Initially, the book kind of annoyed me. Jane was a funny narrator, don't get me wrong---but the way she talked and some of the slang she used sounded a bit childish and...well, fake. I've never known a teenager who speaks that way. Very "Like, no way! He did not just say that! But oh yes, he totally did!" Honestly, who speaks that way? No one. So that made her seem a little more immature, even though she was like 17-years-old. I've never been a fan of too much fake teenager slang/speak in books because in my experience, teenagers talk more maturely than that. But moving on... Another thing that annoyed me deeply about Jane was simply how she looked. It kind of seemed like the author thought, "Oh, Jane's kind of a rebel and she doesn't conform to normal standards---let's make her wear all black and have piercings and smoke!" That just screams Typical Nonconformist. Come on...this idea of the teenage rebellious Goth NEEDS to die. Piercings and tattoos, yes, teens have those. And yes, people wear all black (I myself wear mostly black, though in more of a fashion-y way). But I just have always hated the idea that Oh, a character is rebellious? Let's just make them wear black lipstick and be a Goth or something! Not that Jane wore black lipstick...but you get my point. It would have been funnier, in my opinion, if she dressed like a girly-girl but was still just as sassy and sharp. It would have broken through some stereotypes. 

But those are minor squabbles. Over all, the book was entertaining. There was the typical girl-on-girl hate and catty fighting that I expected (any book about pageants is going to have that) but I liked how the author eventually progressed into the girls getting along. I really hate girl-on-girl hate. We need to get along and support each other, ladies. No need---or time---to fight each other over silly things. So girls becoming actual friends = big yes. 

There were a few mentions of darker topics. There were a few uncomfortable mentions of racism. I say uncomfortable not because I don't want those topics addressed---I do; I think more books need to address racism---but because they were addressed in only a few random sentences and then suddenly dropped and never touched upon again and that just seems...weird. And not very well-thought-out. Why have one of your characters begin a racist thought if they're not going to continue with it and we're never going to hear about it or see it dealt with? Very strange. The book also dealt a lot with Jane's mother's death. I really liked these parts because I think they were done very well. Jane didn't seem very willing to open up and talk about it but she thought about her mother enough that it was apparent she missed her and was a lonely kid. 

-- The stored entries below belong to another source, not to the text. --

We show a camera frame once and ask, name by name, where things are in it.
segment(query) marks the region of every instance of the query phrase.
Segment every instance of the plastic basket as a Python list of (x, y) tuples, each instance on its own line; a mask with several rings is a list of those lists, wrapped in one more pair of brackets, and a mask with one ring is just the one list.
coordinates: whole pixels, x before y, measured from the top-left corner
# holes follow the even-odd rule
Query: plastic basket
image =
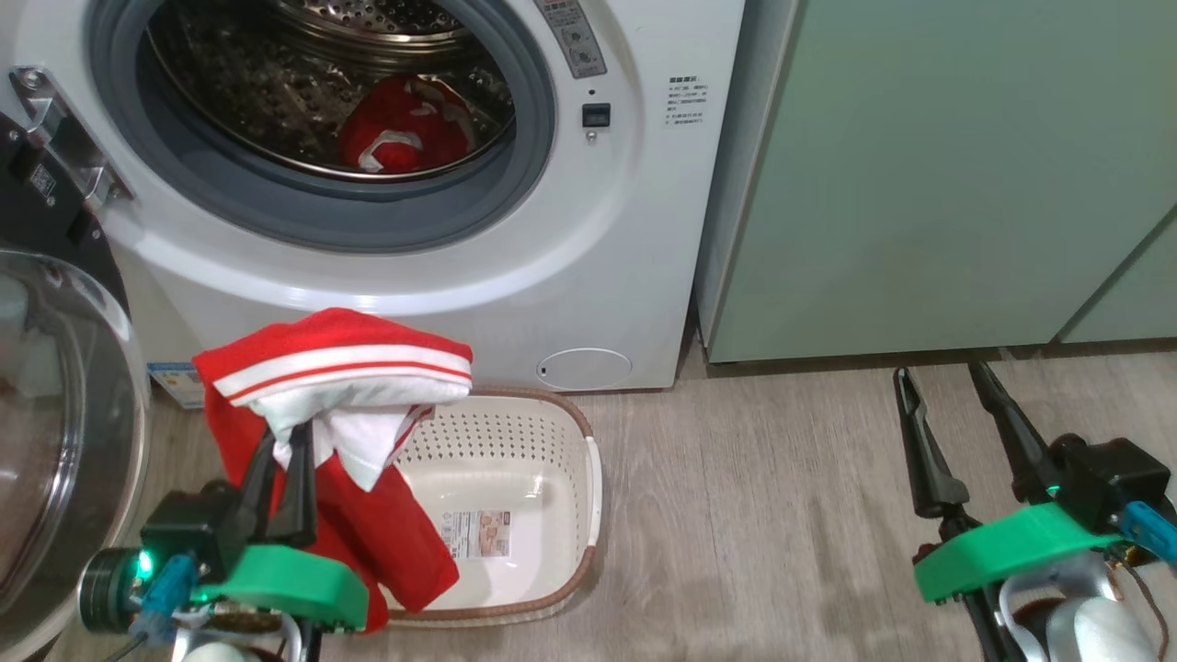
[[(438, 406), (397, 466), (451, 544), (460, 578), (418, 614), (385, 593), (390, 625), (518, 623), (551, 616), (574, 597), (596, 552), (601, 471), (588, 422), (571, 402), (543, 391), (478, 391)], [(472, 530), (478, 545), (470, 544)]]

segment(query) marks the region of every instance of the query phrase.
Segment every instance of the white washing machine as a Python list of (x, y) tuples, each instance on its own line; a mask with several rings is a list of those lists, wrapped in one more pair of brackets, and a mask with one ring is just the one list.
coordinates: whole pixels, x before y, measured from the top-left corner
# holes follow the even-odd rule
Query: white washing machine
[[(213, 13), (247, 5), (0, 7), (0, 111), (81, 188), (149, 363), (345, 306), (468, 343), (484, 384), (672, 383), (742, 0)], [(477, 150), (397, 174), (332, 163), (317, 141), (405, 58), (468, 104)], [(97, 151), (73, 147), (87, 135)], [(71, 184), (27, 174), (46, 205)]]

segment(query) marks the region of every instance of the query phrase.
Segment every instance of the green bracket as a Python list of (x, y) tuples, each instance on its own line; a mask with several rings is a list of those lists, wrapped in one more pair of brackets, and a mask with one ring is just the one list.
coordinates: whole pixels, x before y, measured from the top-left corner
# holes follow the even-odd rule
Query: green bracket
[(925, 602), (947, 600), (1123, 539), (1091, 534), (1057, 503), (1031, 505), (937, 548), (916, 564), (916, 584)]
[(368, 591), (343, 563), (282, 545), (250, 545), (233, 575), (192, 591), (194, 602), (228, 598), (310, 618), (328, 628), (363, 630)]

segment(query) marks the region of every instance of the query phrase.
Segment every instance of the red cloth in drum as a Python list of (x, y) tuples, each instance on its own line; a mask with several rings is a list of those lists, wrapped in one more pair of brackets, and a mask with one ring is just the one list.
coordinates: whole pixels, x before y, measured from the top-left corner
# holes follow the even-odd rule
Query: red cloth in drum
[(461, 98), (417, 77), (381, 80), (339, 133), (344, 165), (381, 174), (441, 167), (476, 147), (474, 125)]

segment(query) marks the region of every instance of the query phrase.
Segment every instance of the printed label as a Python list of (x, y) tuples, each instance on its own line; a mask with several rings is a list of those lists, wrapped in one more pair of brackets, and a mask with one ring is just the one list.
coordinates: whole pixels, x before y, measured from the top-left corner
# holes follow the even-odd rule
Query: printed label
[(441, 539), (451, 558), (510, 558), (510, 510), (460, 510), (441, 515)]
[(707, 111), (707, 85), (697, 75), (674, 75), (666, 88), (665, 126), (703, 124)]
[(597, 35), (588, 25), (580, 0), (536, 0), (547, 27), (560, 42), (564, 59), (568, 61), (572, 78), (588, 78), (606, 73), (605, 58), (600, 54)]
[(184, 409), (204, 409), (205, 385), (191, 363), (148, 363), (147, 373)]
[(36, 164), (36, 168), (33, 170), (33, 176), (28, 178), (28, 183), (33, 185), (33, 188), (44, 197), (48, 199), (53, 194), (53, 188), (56, 187), (58, 180), (53, 179), (49, 171), (45, 170), (45, 166)]

The plot about the pageant was funny and pretty interesting in a girly sort of way. The romance was alright, kind of just meh to me. It wasn't very exciting or interesting or even particularly cute so I wouldn't read this book for the romance aspect. The deeper, more emotional parts were pretty good as well. But the book went down a few notches in my head simply because it ended very abruptly---almost as if the author forgot to finish the book---and you don't get much closure at all. With a serious book like Gone Girl, I can see why an author would choose to end with little-to-no closure. Sometimes it's needed. But for a quick chick-lit read? No, it just didn't work. This book needed a little bit of closure and it's random, sudden ending was kind of bewildering. 

Overall, a decent entertaining read for a boring day. Nothing too special, nothing too awful. Heavy on the stereotypes and tropes. 

Cover: I think it's pretty cute, the drawing and layering of colors and prints gives it a nice, whimsical effect.